_TASK ITEM_: The answer is to be the lines of the material from its start through the line containing "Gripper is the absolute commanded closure", each copied exactly; no pictures.

_PROVIDED DATA_:
*** Begin section ***

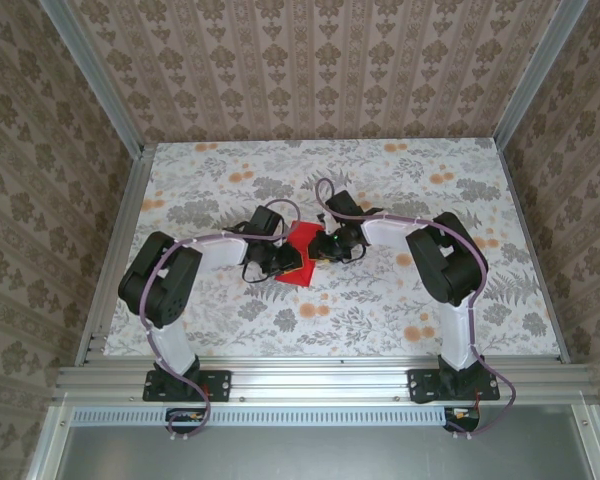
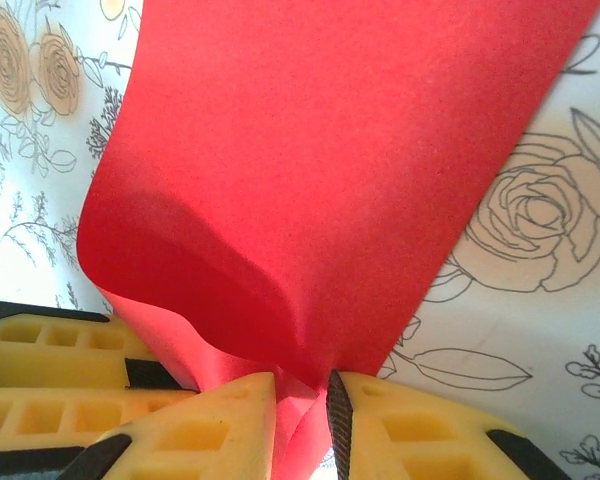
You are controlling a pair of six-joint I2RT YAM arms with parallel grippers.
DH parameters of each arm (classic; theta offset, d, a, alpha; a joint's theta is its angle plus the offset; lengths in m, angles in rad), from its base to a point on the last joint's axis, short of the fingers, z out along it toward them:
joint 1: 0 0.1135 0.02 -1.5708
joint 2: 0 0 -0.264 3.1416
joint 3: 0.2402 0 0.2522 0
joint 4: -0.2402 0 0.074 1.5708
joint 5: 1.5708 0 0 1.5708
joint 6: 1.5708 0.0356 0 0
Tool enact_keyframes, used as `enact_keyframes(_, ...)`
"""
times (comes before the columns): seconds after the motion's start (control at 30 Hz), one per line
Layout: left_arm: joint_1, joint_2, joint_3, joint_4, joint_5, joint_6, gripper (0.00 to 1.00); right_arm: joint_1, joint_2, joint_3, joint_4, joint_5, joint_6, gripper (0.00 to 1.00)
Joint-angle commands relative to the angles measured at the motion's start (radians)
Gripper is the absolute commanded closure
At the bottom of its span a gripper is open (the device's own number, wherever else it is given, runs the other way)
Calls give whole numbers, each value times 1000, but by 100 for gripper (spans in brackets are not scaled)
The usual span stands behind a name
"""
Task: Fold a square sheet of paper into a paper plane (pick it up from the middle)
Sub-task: Fold the triangle a second time at the center of the table.
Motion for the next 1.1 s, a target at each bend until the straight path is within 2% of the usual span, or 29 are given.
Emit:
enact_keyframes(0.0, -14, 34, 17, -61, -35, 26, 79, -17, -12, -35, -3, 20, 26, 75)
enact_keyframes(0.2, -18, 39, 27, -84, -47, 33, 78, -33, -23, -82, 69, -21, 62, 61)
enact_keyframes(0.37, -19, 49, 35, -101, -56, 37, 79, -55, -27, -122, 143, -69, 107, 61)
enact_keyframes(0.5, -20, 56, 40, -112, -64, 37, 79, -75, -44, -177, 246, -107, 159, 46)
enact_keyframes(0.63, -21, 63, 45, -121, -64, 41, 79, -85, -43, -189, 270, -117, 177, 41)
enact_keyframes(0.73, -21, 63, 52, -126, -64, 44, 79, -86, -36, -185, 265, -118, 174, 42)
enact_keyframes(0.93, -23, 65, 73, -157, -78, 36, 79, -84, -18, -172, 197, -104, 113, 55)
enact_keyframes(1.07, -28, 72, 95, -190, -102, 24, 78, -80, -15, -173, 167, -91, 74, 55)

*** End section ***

_ANSWER TO THIS TASK_:
You are controlling a pair of six-joint I2RT YAM arms with parallel grippers.
DH parameters of each arm (classic; theta offset, d, a, alpha; a joint's theta is its angle plus the offset; lengths in m, angles in rad), from its base to a point on the last joint's axis, short of the fingers, z out along it toward them:
joint 1: 0 0.1135 0.02 -1.5708
joint 2: 0 0 -0.264 3.1416
joint 3: 0.2402 0 0.2522 0
joint 4: -0.2402 0 0.074 1.5708
joint 5: 1.5708 0 0 1.5708
joint 6: 1.5708 0.0356 0 0
Tool enact_keyframes, used as `enact_keyframes(_, ...)`
"""
times (comes before the columns): seconds after the motion's start (control at 30 Hz), one per line
Layout: left_arm: joint_1, joint_2, joint_3, joint_4, joint_5, joint_6, gripper (0.00 to 1.00); right_arm: joint_1, joint_2, joint_3, joint_4, joint_5, joint_6, gripper (0.00 to 1.00)
Joint-angle commands relative to the angles measured at the motion's start (radians)
Gripper is the absolute commanded closure

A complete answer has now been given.